Angels' Howie Kendrick can't explain success against Rays

Reporting from St. Petersburg, Fla.

No active major leaguer has hit better against Tampa Bay than the Angels' Howie Kendrick, who is batting .454 against the Rays in his career.

But even Kendrick's not sure why that is.

"I can't even explain it," said Kendrick, who had two of the Angels' seven hits Saturday and drove in their run in a 2-1 loss. "I don't think about it. I just come in and play. I just happen to have some success. I can't tell you that I was doing anything different. I don't know why. Or how."

Aside from having no explanation for his success, Kendrick, who has five hits in the series, had even less desire to discuss it lest he jinx himself.

"I don't want to talk about any of that," said Kendrick, who also has the highest career on-base and slugging percentages of any Tampa Bay opponent. "As soon as you start talking about it, it'll start to change."

Rug burned

Torii Hunter credits Hall of Famer Andre Dawson with inspiring him to give up football for baseball.

"He was my favorite player," Hunter said. "I would leave school and go to my grandmother's to watch [his] games."

Hunter can recite some of Dawson's career statistics from memory, but the number he was thinking of Saturday was 12 — the number of knee operations Dawson underwent after playing 11 seasons on the unforgiving artificial turf in Montreal.

"I got with him a couple of years ago. He can't walk up the steps," Hunter said.

Hunter's knees took their own beating during a decade on the fake grass in Minnesota's Metrodome, so he was happy with Manager Mike Scioscia's decision to get him off the carpet in Tropicana Field, using Bobby Abreu in right field and starting Hunter as the designated hitter for the third time this season.

"I didn't ask for it. He gave it to me and I'm not complaining," said Hunter, who doubled leading off the ninth then dashed home an out later to send the game into extra innings.

"I'm an expert about turf," he said. "And no turf's good."

Bad bounce

Scioscia, an All-Star catcher in his playing days, refused to blame rookie Hank Conger for letting Fernando Rodney's two-strike slider get away from him in the 10th inning Saturday, allowing the winning run to score.

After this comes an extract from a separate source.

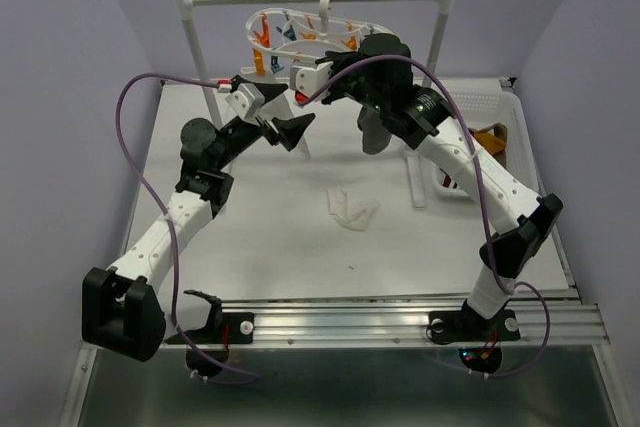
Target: Clip the socks to the hanger
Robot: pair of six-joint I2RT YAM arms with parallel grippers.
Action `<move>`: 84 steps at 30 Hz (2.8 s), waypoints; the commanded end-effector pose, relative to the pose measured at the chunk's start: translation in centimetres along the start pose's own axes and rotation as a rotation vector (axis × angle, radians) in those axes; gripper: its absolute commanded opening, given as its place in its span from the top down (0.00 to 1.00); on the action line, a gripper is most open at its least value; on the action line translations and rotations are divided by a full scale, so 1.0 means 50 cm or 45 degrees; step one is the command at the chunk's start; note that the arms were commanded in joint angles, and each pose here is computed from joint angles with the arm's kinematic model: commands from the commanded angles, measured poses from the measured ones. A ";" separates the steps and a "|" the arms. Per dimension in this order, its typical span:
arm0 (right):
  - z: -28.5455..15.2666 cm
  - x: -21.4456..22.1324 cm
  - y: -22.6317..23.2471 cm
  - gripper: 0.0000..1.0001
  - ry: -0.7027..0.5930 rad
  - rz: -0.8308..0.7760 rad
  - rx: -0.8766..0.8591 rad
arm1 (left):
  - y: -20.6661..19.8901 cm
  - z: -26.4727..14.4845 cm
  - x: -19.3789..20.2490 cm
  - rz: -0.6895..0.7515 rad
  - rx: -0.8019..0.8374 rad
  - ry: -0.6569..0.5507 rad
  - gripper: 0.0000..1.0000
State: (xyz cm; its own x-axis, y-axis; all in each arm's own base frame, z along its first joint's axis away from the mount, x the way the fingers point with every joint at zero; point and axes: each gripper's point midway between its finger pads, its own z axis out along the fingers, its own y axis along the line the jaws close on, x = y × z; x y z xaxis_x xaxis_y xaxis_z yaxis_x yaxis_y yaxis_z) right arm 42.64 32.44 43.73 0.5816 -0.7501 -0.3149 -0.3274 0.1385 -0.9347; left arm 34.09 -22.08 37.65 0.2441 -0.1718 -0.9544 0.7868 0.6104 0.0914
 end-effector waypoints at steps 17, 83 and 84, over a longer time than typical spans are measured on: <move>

"Hank did all he could," Scioscia said. "That would have been an incredible stop."

Rodney and Conger said they were going for an inning-ending strikeout on the pitch.

"There's [three] pitches you can use: a fastball high or a slider down, a changeup down," Rodney said

Said Conger, who took blame for failing to block the ball: "His slider was really good today. I was trying to keep it in front of me. It happened to get away."

All Hart

With eight scoreless innings, former Newhall Hart High standout James Shields tied a Rays franchise record with 21 consecutive scoreless innings and came within three outs of a second straight shutout and third straight complete game. That ended when Hunter doubled to lead off the ninth, knocking Shields out.

"We won the ballgame. That's all that really matters," he said. "Any time you get the win, everybody's happy.

"That definitely would have been nice to be able to throw back-to-back-to-back complete games, but … you've got to bring your closer in right there."